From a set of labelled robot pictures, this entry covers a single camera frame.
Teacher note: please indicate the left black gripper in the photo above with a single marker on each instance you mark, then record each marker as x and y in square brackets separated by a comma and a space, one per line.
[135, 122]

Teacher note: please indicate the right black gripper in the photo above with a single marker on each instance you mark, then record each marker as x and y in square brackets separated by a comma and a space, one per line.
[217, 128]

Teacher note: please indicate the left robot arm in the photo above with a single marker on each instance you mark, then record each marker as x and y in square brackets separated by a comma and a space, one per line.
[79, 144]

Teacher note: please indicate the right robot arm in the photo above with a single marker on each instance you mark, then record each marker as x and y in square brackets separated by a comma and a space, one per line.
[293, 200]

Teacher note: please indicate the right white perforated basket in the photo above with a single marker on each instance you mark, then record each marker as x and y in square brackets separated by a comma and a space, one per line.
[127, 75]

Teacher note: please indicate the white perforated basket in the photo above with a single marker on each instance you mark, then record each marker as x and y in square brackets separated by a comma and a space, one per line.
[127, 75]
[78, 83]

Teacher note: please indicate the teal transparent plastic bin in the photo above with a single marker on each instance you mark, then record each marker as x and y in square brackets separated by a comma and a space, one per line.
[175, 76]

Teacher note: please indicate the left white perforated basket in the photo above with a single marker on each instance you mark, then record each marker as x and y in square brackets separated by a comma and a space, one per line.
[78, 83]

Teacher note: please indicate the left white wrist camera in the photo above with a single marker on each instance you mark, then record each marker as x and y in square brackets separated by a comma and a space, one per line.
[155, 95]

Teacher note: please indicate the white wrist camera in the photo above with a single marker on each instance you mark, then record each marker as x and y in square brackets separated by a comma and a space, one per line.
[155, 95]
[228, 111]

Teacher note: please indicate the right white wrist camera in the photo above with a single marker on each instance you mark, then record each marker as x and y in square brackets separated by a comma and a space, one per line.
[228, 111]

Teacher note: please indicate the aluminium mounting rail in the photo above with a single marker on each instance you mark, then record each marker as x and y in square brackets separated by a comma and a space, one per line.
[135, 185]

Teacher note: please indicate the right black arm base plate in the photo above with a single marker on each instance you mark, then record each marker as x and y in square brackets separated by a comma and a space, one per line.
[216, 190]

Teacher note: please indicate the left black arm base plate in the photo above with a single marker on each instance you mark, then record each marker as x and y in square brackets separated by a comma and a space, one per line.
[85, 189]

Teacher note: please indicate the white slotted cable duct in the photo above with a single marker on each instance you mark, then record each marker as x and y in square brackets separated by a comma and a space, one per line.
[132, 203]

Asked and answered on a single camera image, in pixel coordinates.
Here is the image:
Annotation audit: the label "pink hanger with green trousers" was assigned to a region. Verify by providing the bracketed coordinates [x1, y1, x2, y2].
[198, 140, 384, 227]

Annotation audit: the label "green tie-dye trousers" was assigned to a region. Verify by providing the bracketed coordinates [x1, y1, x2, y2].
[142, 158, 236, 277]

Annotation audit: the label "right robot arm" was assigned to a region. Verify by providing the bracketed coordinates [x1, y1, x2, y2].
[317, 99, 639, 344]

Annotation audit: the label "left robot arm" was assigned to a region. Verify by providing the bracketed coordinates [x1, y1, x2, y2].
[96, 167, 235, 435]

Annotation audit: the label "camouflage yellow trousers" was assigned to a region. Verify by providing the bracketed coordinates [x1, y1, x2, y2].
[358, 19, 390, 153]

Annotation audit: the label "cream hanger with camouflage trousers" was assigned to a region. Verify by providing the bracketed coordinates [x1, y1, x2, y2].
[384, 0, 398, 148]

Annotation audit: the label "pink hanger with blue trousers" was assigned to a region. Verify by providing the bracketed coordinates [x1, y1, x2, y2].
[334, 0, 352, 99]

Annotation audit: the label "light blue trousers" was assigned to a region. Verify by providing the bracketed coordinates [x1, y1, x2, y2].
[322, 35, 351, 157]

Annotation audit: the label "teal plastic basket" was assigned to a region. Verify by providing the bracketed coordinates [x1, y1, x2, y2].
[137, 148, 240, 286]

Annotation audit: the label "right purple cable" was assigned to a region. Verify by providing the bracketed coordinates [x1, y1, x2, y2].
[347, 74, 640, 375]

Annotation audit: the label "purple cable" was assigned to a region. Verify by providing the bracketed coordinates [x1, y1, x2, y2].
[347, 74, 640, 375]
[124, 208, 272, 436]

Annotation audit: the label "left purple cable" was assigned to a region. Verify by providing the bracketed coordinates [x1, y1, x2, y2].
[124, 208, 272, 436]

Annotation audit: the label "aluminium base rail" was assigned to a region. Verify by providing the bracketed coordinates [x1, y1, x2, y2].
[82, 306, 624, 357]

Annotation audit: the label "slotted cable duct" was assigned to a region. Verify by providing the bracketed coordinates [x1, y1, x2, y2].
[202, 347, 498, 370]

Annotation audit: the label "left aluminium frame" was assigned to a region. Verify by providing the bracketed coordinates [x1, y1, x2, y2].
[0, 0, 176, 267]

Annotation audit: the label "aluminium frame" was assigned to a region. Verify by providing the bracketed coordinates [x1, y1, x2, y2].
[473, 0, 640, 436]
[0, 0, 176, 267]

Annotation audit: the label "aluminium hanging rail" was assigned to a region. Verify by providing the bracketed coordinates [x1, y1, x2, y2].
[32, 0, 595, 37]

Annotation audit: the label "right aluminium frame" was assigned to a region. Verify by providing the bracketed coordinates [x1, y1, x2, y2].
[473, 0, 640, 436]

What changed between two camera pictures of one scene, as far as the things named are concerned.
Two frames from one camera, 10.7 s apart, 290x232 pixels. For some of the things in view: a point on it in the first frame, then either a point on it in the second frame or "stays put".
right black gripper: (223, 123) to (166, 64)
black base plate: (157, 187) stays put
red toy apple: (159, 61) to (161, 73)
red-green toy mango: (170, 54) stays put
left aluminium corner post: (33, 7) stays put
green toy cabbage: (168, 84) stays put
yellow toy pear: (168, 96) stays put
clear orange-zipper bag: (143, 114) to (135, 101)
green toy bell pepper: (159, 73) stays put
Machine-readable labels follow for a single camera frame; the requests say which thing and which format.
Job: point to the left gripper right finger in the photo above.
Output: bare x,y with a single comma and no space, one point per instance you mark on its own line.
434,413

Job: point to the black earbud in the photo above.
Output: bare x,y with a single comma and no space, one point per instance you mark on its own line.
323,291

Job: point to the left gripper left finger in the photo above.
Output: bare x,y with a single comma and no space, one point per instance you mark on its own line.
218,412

★ ★ ★

All of the records should be transcribed exactly, with nothing left out.

From a set of labelled robot pictures, this entry covers a single camera frame.
Teacher note: please indicate the left black gripper in the photo above with a single marker on each instance you mark, then record each marker as x and y in square brackets separated by a comma and a space, one per line.
[135, 122]

Teacher note: please indicate the right black gripper in the photo above with a single marker on each instance you mark, then record each marker as x and y in square brackets separated by a comma and a space, one per line.
[217, 128]

Teacher note: please indicate the left robot arm in the photo above with a single marker on each instance you mark, then record each marker as x and y in square brackets separated by a comma and a space, one per line.
[79, 144]

Teacher note: please indicate the right robot arm in the photo above with a single marker on each instance you mark, then record each marker as x and y in square brackets separated by a comma and a space, one per line.
[293, 200]

Teacher note: please indicate the right white perforated basket in the photo above with a single marker on each instance you mark, then record each marker as x and y in square brackets separated by a comma and a space, one per line.
[127, 75]

Teacher note: please indicate the white perforated basket in the photo above with a single marker on each instance you mark, then record each marker as x and y in square brackets separated by a comma and a space, one per line.
[127, 75]
[78, 83]

Teacher note: please indicate the teal transparent plastic bin in the photo above with a single marker on each instance you mark, then record each marker as x and y in square brackets separated by a comma and a space, one per line.
[175, 76]

Teacher note: please indicate the left white perforated basket in the photo above with a single marker on each instance you mark, then record each marker as x and y in square brackets separated by a comma and a space, one per line.
[78, 83]

Teacher note: please indicate the left white wrist camera in the photo above with a single marker on each instance you mark, then record each marker as x and y in square brackets separated by a comma and a space, one per line.
[155, 95]

Teacher note: please indicate the white wrist camera in the photo above with a single marker on each instance you mark, then record each marker as x and y in square brackets separated by a comma and a space, one per line.
[155, 95]
[228, 111]

Teacher note: please indicate the right white wrist camera in the photo above with a single marker on each instance you mark, then record each marker as x and y in square brackets separated by a comma and a space, one per line.
[228, 111]

Teacher note: please indicate the aluminium mounting rail in the photo above with a single marker on each instance you mark, then record each marker as x and y in square brackets separated by a comma and a space, one per line.
[135, 185]

Teacher note: please indicate the right black arm base plate in the photo above with a single marker on each instance you mark, then record each marker as x and y in square brackets separated by a comma and a space, one per line.
[216, 190]

Teacher note: please indicate the left black arm base plate in the photo above with a single marker on each instance you mark, then record each marker as x and y in square brackets separated by a comma and a space, one per line.
[85, 189]

Teacher note: please indicate the white slotted cable duct in the photo above with a single marker on each instance you mark, then record each marker as x and y in square brackets separated by a comma and a space, one per line.
[132, 203]

Asked and answered on a single camera image, in pixel coordinates.
Here is the image:
Annotation audit: the label "pink hanger with green trousers" was assigned to a region. Verify by providing the bracketed coordinates [x1, y1, x2, y2].
[198, 140, 384, 227]

Annotation audit: the label "green tie-dye trousers" was assigned to a region. Verify by providing the bracketed coordinates [x1, y1, x2, y2].
[142, 158, 236, 277]

Annotation audit: the label "right robot arm" was assigned to a region. Verify by providing the bracketed coordinates [x1, y1, x2, y2].
[317, 99, 639, 344]

Annotation audit: the label "left robot arm" was assigned to a region. Verify by providing the bracketed coordinates [x1, y1, x2, y2].
[96, 167, 235, 435]

Annotation audit: the label "camouflage yellow trousers" was assigned to a region. Verify by providing the bracketed coordinates [x1, y1, x2, y2].
[358, 19, 390, 153]

Annotation audit: the label "cream hanger with camouflage trousers" was assigned to a region. Verify by providing the bracketed coordinates [x1, y1, x2, y2].
[384, 0, 398, 148]

Annotation audit: the label "pink hanger with blue trousers" was assigned to a region. Verify by providing the bracketed coordinates [x1, y1, x2, y2].
[334, 0, 352, 99]

Annotation audit: the label "light blue trousers" was assigned to a region. Verify by providing the bracketed coordinates [x1, y1, x2, y2].
[322, 35, 351, 157]

Annotation audit: the label "teal plastic basket" was assigned to a region. Verify by providing the bracketed coordinates [x1, y1, x2, y2].
[137, 148, 240, 286]

Annotation audit: the label "right purple cable" was assigned to a region. Verify by providing the bracketed coordinates [x1, y1, x2, y2].
[347, 74, 640, 375]

Annotation audit: the label "purple cable" was assigned to a region. Verify by providing the bracketed coordinates [x1, y1, x2, y2].
[347, 74, 640, 375]
[124, 208, 272, 436]

Annotation audit: the label "left purple cable" was assigned to a region. Verify by providing the bracketed coordinates [x1, y1, x2, y2].
[124, 208, 272, 436]

Annotation audit: the label "aluminium base rail" was assigned to a region. Verify by providing the bracketed coordinates [x1, y1, x2, y2].
[82, 306, 624, 357]

Annotation audit: the label "slotted cable duct" was assigned to a region. Verify by providing the bracketed coordinates [x1, y1, x2, y2].
[202, 347, 498, 370]

Annotation audit: the label "left aluminium frame" was assigned to a region. Verify by providing the bracketed coordinates [x1, y1, x2, y2].
[0, 0, 176, 267]

Annotation audit: the label "aluminium frame" was assigned to a region. Verify by providing the bracketed coordinates [x1, y1, x2, y2].
[473, 0, 640, 436]
[0, 0, 176, 267]

Annotation audit: the label "aluminium hanging rail" was assigned to a region. Verify by providing the bracketed coordinates [x1, y1, x2, y2].
[32, 0, 595, 37]

Annotation audit: the label "right aluminium frame" was assigned to a region. Verify by providing the bracketed coordinates [x1, y1, x2, y2].
[473, 0, 640, 436]

What changed between two camera pictures of one scene, as far as the things named are concerned.
Two frames from one camera, 10.7 s apart, 290x232 pixels. For some of the things in view: a point on it in the first frame, then either a point on it in the second frame or "stays put".
right black gripper: (223, 123) to (166, 64)
black base plate: (157, 187) stays put
red toy apple: (159, 61) to (161, 73)
red-green toy mango: (170, 54) stays put
left aluminium corner post: (33, 7) stays put
green toy cabbage: (168, 84) stays put
yellow toy pear: (168, 96) stays put
clear orange-zipper bag: (143, 114) to (135, 101)
green toy bell pepper: (159, 73) stays put
Machine-readable labels follow for a single camera frame; the requests say which thing and which format.
Job: point to the left gripper right finger in the photo above.
Output: bare x,y with a single comma and no space, one point per instance you mark on its own line.
434,413

Job: point to the black earbud in the photo above.
Output: bare x,y with a single comma and no space, one point per instance you mark on its own line.
323,291

Job: point to the left gripper left finger in the photo above.
Output: bare x,y with a single comma and no space, one point per instance you mark on its own line.
218,412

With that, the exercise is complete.